Friday, August 20, 2010

I am Celiac

Okay, first things first, I had a few Cosmos tonight.  You need to know this before you read anything.  Secondly: I lost a follower today!! Maybe the "not all babies are cute and I don't like dogs" really did it's damage.  Who knew?  Have a sense of humour people.

Okay, now down to serious business. I am drunk. Why?  I went to a baby shower and let me tell you, if you've ever not become intoxicated at a baby shower, you haven't lived.  This is probably the first time it's happened to me, but with any luck at all, it won't be the last. 

We didn't play games.  We ate.  We drank.  Stacey opened her gifts and Eskimo Pie donned her jeggings.  Life. is. Good.

Then, things got really serious. Celiac Disease; it's no joke. 

Once upon a time I may have went to party where people spoke about having some bad weed or maybe a rotten acid trip. These days, it's all about the wheat and dairy.  It's criminal the way wheat will fuck a girl up.  The bloating in and of itself...well there are no words.

Celiac, who is actually a friend, a good massage giving, nice girl, "not so bright" (in the words of Sinatra herself; who the fuck is Sinatra?
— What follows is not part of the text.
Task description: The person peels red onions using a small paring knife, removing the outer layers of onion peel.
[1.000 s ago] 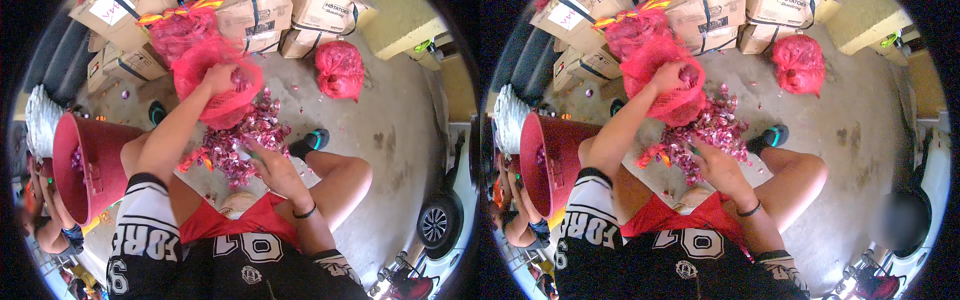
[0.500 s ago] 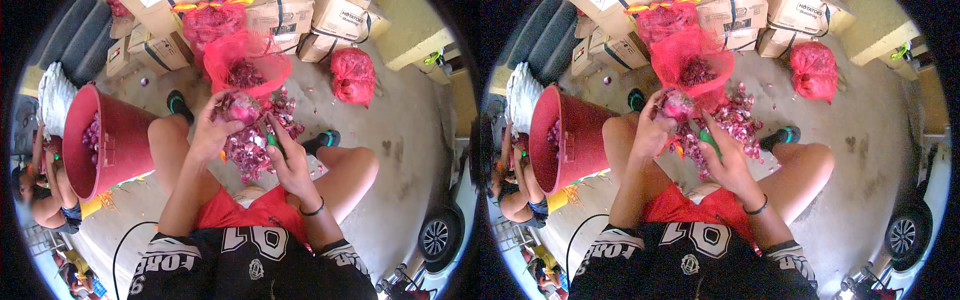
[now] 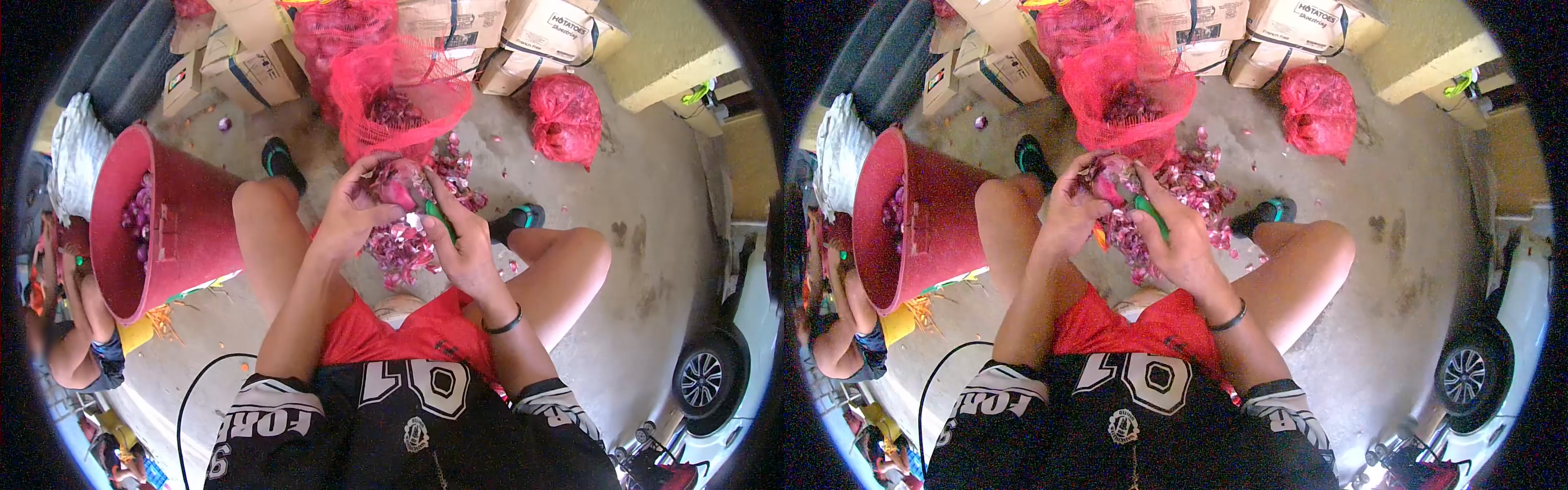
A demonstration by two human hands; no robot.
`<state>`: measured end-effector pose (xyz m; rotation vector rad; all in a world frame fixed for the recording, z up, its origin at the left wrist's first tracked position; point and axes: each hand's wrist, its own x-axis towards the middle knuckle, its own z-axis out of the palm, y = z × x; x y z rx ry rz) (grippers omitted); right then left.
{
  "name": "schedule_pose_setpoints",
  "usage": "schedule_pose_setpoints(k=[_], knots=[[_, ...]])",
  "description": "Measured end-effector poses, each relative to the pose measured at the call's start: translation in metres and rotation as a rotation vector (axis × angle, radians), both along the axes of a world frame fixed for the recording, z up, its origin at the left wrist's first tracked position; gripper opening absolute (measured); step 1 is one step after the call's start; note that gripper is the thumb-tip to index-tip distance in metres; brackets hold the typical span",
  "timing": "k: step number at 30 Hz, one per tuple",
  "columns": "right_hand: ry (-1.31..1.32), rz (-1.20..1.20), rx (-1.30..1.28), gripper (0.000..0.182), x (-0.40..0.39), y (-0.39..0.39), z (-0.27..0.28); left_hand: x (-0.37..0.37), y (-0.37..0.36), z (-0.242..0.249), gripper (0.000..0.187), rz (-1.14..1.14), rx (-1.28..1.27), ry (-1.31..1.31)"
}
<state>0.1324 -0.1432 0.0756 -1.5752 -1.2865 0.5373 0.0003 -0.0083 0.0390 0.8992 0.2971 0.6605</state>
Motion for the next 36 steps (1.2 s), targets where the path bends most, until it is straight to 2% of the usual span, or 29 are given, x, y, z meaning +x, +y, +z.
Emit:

The Divine Bringer of Cosmos...not unlike Mary and her gift of baby Jesus), well she is abused by wheat and the dairy.  So she finger raped a piece of cake tonight for it's frosting. 

I couldn't make this shit up.

Is there a point?  I don't know.  My house smells like cat piss because my fat cat, not to be confused with the mobster,  has taken to urinating outside of the litter box.  It, for the record, is a GIANT RUBBERMAID CONTAINER.  It's not even a regulation size litter box.  What is her deal?

My husband, who is sober and watching Discovery Channel, does not find me nearly as funny as I do.  Weird.

With that said: My name is Angela and I am celiac.  It's been one hour since I last consumed wheat.

No applause people, please; just share your story.